TASK TO CARRY OUT ::
Each record that follows is to be transcribed exactly, excluding its images.
+++ DATA UNDER STUDY +++
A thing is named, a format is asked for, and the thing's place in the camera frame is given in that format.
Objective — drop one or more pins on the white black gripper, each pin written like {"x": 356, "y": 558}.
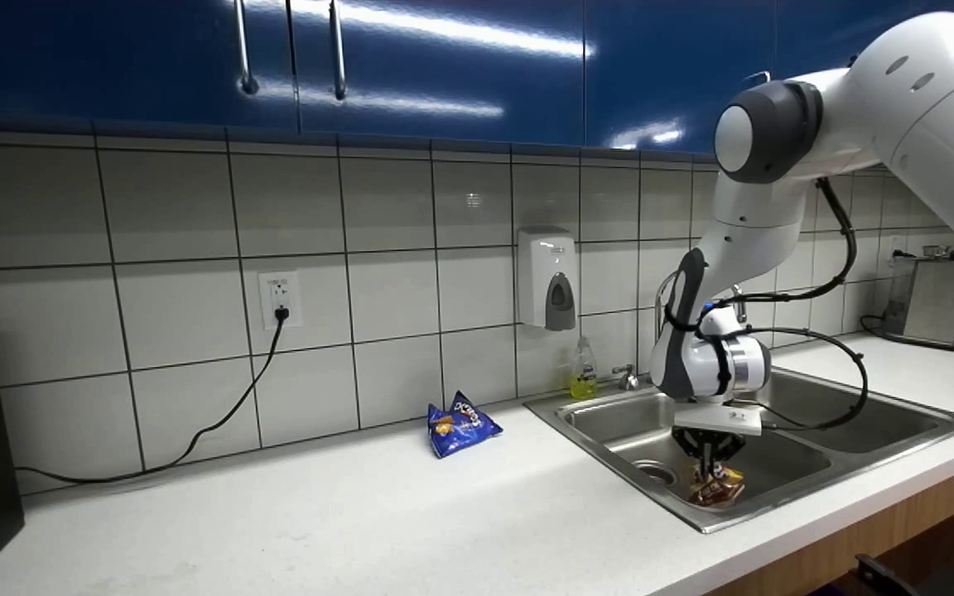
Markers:
{"x": 714, "y": 436}

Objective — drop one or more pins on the brown yellow snack wrapper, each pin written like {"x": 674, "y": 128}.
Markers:
{"x": 723, "y": 483}

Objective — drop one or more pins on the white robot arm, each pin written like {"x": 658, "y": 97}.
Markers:
{"x": 775, "y": 148}

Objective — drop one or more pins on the yellow dish soap bottle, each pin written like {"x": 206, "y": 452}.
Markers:
{"x": 584, "y": 376}

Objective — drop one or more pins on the blue snack bag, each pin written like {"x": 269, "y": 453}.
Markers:
{"x": 461, "y": 426}

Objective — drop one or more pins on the wooden lower cabinet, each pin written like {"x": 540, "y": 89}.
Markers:
{"x": 897, "y": 549}

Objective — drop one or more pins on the blue upper cabinets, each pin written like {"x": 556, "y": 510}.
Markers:
{"x": 566, "y": 74}

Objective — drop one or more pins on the white wall soap dispenser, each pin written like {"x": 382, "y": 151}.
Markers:
{"x": 546, "y": 278}

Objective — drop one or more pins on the white wall power outlet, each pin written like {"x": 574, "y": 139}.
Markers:
{"x": 283, "y": 299}
+++
EXERCISE ANSWER ::
A thing is named, a format is asked for, and the thing's place in the camera frame is given in that format.
Objective — drop one or more pins on the white black gripper, each pin written like {"x": 356, "y": 558}.
Markers:
{"x": 714, "y": 436}

Objective — drop one or more pins on the brown yellow snack wrapper, each pin written like {"x": 674, "y": 128}.
Markers:
{"x": 723, "y": 483}

Objective — drop one or more pins on the white robot arm, each pin written like {"x": 658, "y": 97}.
Markers:
{"x": 775, "y": 148}

Objective — drop one or more pins on the yellow dish soap bottle, each pin written like {"x": 206, "y": 452}.
Markers:
{"x": 584, "y": 376}

Objective — drop one or more pins on the blue snack bag, each pin written like {"x": 269, "y": 453}.
Markers:
{"x": 461, "y": 426}

Objective — drop one or more pins on the wooden lower cabinet, each pin written like {"x": 540, "y": 89}.
Markers:
{"x": 897, "y": 549}

Objective — drop one or more pins on the blue upper cabinets, each pin written like {"x": 556, "y": 510}.
Markers:
{"x": 566, "y": 74}

Objective — drop one or more pins on the white wall soap dispenser, each pin written like {"x": 382, "y": 151}.
Markers:
{"x": 546, "y": 278}

Objective — drop one or more pins on the white wall power outlet, each pin written like {"x": 574, "y": 139}.
Markers:
{"x": 283, "y": 299}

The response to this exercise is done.